DESCRIPTION OF THE TASK.
Leaving out the pictures, print exactly the lines from the one holding "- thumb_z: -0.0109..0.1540" to the last line of the entries below, both included, and nothing more.

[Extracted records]

■ ■ ■ ■ ■ ■ ■

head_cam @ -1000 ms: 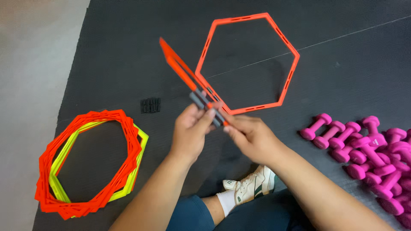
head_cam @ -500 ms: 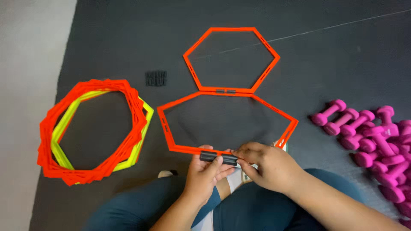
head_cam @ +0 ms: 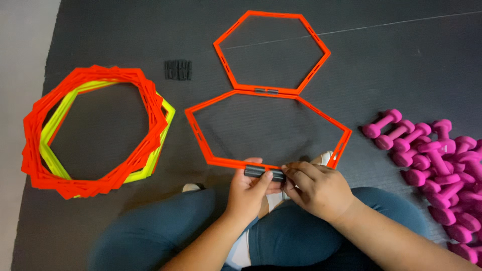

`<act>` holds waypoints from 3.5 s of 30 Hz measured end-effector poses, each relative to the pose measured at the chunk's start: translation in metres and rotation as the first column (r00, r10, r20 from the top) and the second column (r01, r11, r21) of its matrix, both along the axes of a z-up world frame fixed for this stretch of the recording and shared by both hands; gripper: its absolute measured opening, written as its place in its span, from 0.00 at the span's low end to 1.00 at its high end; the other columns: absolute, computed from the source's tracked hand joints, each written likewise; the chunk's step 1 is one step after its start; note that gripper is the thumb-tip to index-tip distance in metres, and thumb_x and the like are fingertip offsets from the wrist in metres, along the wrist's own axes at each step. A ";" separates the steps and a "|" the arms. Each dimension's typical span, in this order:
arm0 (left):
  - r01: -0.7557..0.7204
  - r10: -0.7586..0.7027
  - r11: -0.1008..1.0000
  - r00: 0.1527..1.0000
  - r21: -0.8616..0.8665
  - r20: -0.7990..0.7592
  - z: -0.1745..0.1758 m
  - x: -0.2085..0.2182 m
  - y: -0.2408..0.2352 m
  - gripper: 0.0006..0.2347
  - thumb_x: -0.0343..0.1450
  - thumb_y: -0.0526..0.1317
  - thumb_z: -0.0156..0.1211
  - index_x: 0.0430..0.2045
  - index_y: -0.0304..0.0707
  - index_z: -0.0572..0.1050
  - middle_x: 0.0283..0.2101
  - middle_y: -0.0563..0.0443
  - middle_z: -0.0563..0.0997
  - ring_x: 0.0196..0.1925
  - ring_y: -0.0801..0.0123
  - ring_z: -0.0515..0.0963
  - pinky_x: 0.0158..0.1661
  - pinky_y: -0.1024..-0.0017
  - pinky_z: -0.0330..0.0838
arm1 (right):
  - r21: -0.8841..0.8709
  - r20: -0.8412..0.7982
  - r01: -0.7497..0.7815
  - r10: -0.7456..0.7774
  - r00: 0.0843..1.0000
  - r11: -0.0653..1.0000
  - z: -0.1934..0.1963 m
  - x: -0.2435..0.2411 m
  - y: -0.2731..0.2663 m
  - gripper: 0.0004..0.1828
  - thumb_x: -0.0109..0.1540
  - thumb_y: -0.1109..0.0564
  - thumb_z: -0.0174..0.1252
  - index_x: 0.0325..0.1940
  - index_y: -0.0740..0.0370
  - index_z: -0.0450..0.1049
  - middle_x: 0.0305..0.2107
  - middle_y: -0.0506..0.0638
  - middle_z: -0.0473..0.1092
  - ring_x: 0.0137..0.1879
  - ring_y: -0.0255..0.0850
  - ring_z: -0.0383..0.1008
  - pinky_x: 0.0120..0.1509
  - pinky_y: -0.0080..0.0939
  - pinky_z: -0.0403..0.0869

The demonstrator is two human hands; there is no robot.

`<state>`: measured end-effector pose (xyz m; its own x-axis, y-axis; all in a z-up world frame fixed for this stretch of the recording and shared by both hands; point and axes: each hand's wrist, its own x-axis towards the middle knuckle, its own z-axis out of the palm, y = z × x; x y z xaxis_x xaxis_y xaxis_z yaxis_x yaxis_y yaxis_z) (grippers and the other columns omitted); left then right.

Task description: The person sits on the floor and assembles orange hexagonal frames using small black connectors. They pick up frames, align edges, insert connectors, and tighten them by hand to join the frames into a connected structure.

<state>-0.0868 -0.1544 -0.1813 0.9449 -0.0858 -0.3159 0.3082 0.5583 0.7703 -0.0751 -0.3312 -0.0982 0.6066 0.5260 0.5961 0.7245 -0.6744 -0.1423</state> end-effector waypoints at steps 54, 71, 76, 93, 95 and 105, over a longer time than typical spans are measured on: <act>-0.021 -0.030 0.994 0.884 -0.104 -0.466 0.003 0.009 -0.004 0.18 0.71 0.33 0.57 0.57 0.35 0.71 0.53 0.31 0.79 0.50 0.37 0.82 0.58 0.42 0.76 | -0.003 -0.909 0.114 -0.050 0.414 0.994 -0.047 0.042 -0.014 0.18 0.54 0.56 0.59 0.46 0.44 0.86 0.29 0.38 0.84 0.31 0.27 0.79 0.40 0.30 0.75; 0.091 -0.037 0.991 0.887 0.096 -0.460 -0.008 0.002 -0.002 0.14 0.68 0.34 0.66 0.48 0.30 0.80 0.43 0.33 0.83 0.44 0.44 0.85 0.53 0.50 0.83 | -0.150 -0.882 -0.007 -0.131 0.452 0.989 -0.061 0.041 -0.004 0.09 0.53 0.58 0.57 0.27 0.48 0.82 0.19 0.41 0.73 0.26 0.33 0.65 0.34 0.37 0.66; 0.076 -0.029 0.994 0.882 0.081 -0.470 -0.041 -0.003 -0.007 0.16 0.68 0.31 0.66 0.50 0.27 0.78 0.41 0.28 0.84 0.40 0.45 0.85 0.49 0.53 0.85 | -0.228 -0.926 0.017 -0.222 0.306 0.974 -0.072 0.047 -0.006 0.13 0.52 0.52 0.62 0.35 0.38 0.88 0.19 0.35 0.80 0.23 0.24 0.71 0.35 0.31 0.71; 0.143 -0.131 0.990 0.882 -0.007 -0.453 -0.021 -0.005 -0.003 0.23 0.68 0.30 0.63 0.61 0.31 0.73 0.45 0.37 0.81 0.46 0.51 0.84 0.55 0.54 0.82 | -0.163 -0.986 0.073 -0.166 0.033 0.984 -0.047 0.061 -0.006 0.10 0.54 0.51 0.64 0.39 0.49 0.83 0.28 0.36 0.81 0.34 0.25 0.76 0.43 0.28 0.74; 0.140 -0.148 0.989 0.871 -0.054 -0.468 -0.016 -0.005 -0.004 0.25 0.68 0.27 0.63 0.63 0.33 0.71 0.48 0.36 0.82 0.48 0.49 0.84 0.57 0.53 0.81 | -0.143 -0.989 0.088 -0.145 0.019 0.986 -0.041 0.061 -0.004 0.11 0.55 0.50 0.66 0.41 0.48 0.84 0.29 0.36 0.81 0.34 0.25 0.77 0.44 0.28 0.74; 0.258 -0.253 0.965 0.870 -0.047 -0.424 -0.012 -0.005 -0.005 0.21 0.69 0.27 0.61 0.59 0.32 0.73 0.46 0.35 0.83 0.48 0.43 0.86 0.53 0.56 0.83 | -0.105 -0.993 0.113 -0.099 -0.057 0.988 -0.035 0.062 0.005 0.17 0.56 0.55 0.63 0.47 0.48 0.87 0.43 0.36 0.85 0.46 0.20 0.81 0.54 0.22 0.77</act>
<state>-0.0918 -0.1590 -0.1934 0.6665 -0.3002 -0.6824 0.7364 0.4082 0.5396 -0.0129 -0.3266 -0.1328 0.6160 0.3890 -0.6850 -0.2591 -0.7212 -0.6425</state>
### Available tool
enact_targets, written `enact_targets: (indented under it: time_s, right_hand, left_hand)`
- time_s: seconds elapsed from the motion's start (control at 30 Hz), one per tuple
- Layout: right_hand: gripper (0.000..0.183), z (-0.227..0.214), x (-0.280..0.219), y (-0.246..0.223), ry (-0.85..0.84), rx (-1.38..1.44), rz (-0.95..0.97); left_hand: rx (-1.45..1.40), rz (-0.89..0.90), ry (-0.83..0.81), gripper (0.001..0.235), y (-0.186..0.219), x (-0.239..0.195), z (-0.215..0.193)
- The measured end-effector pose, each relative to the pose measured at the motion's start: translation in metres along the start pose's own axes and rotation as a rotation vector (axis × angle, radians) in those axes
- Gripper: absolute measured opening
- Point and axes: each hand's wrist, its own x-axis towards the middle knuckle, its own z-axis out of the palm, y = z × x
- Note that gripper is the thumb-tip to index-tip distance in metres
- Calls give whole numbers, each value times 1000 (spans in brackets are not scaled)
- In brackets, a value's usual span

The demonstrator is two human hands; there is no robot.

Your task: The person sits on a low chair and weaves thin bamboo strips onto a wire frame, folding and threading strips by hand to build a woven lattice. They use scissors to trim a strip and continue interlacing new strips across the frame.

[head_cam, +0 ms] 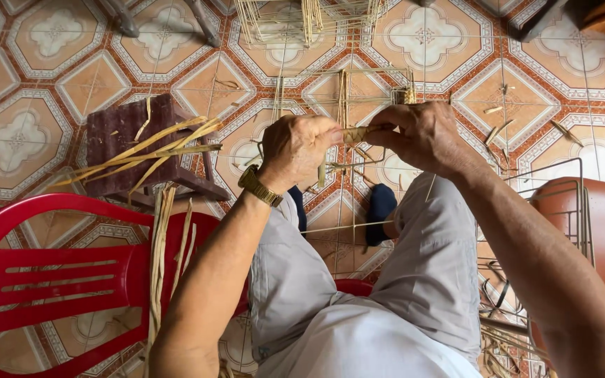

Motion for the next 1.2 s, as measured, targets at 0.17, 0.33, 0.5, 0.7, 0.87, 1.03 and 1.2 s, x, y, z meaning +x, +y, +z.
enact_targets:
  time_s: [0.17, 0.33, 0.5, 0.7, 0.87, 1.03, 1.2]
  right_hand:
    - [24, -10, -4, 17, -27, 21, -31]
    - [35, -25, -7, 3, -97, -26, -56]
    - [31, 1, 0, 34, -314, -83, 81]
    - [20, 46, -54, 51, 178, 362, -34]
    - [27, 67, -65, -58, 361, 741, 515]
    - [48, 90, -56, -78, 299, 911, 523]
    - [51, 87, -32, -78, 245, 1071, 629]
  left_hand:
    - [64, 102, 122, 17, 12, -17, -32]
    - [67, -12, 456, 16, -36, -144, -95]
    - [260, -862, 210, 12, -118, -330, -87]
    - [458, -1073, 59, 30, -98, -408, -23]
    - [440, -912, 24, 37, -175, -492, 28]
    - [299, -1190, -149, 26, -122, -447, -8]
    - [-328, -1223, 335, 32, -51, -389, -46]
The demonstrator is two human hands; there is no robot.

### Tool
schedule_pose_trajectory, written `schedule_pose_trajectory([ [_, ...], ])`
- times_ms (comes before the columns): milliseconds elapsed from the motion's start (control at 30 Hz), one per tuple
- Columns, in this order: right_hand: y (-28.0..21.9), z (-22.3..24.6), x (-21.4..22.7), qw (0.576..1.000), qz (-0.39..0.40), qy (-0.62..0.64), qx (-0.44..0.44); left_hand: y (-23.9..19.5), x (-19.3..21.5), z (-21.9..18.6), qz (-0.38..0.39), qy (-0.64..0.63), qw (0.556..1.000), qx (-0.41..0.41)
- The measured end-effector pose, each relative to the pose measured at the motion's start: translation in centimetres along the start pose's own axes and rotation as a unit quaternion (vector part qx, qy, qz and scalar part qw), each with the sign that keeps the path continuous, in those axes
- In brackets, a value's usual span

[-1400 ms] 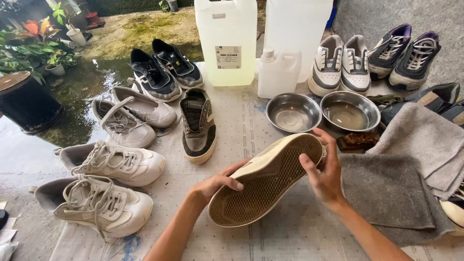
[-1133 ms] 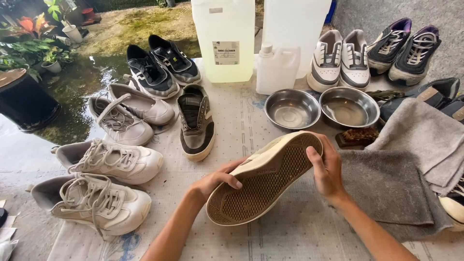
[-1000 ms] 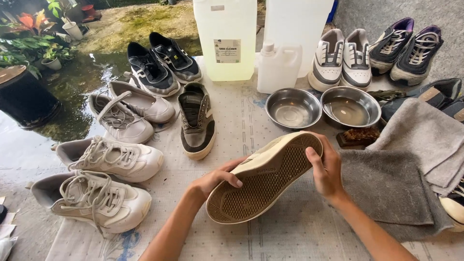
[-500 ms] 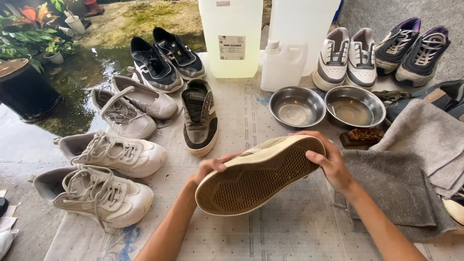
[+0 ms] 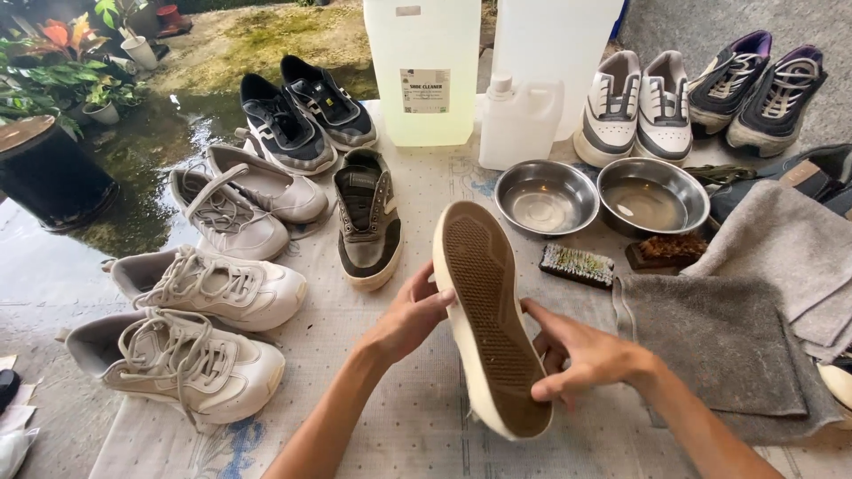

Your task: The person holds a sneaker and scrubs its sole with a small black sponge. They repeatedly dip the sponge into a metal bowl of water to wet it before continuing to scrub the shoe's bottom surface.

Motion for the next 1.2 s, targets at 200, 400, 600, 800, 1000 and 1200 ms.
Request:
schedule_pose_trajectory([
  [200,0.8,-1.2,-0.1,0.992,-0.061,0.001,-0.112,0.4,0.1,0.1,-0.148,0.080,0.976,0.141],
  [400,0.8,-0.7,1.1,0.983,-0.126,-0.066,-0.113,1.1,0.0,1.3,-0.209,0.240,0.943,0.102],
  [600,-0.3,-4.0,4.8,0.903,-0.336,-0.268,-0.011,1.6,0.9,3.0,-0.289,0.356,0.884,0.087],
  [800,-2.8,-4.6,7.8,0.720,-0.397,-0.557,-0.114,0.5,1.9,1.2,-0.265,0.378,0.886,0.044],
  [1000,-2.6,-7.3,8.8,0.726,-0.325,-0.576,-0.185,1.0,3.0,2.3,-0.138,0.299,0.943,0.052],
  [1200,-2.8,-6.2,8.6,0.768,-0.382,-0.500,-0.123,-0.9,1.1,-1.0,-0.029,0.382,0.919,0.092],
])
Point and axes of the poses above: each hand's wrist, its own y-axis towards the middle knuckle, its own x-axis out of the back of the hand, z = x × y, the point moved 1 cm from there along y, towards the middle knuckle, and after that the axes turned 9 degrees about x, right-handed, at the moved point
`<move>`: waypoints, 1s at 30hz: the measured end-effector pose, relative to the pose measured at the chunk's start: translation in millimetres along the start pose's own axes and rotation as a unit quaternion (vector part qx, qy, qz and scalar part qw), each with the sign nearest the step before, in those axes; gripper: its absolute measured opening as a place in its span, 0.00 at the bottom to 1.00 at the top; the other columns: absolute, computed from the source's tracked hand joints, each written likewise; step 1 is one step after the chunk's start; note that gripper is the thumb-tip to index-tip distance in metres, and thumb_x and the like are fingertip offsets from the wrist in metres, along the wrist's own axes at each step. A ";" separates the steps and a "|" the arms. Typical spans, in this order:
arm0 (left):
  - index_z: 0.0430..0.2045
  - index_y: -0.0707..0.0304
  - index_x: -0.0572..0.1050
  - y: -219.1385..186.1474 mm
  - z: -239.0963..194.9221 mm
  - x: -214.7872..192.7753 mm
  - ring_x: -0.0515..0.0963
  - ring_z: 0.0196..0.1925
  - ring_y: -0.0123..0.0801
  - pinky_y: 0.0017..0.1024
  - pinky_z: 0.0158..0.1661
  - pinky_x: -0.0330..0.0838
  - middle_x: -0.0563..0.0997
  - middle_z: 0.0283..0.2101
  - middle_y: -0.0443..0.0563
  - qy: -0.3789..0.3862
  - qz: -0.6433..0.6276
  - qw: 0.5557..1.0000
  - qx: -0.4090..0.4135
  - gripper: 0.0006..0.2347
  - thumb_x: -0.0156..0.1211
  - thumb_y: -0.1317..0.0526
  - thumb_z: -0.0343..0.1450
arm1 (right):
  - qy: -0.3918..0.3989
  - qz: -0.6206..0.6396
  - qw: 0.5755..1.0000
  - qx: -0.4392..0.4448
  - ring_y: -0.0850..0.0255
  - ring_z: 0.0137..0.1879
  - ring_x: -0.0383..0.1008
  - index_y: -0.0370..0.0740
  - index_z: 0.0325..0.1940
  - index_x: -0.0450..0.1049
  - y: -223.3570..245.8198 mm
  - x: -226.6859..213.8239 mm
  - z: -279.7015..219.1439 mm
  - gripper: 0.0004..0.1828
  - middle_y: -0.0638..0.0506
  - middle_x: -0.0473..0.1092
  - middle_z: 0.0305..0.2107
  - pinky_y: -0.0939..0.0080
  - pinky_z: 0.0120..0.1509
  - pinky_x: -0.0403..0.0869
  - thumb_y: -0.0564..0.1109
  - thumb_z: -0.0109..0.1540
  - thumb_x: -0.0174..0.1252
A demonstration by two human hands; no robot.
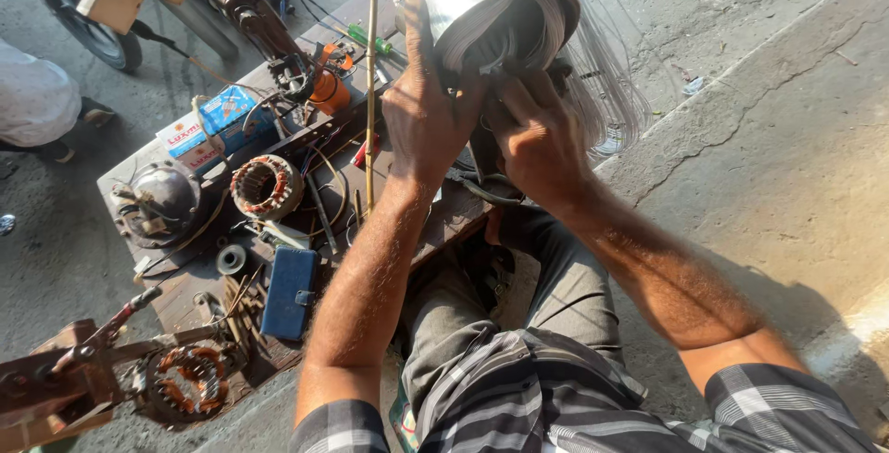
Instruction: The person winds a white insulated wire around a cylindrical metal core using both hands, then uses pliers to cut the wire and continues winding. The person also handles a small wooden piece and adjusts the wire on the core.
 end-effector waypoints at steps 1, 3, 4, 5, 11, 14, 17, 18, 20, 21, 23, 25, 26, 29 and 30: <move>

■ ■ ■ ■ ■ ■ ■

TASK OUTPUT.
  - thumb_z: -0.0109..0.1540
  - thumb_x: -0.0174..0.1252
A demonstration by two human hands; no robot.
Instruction: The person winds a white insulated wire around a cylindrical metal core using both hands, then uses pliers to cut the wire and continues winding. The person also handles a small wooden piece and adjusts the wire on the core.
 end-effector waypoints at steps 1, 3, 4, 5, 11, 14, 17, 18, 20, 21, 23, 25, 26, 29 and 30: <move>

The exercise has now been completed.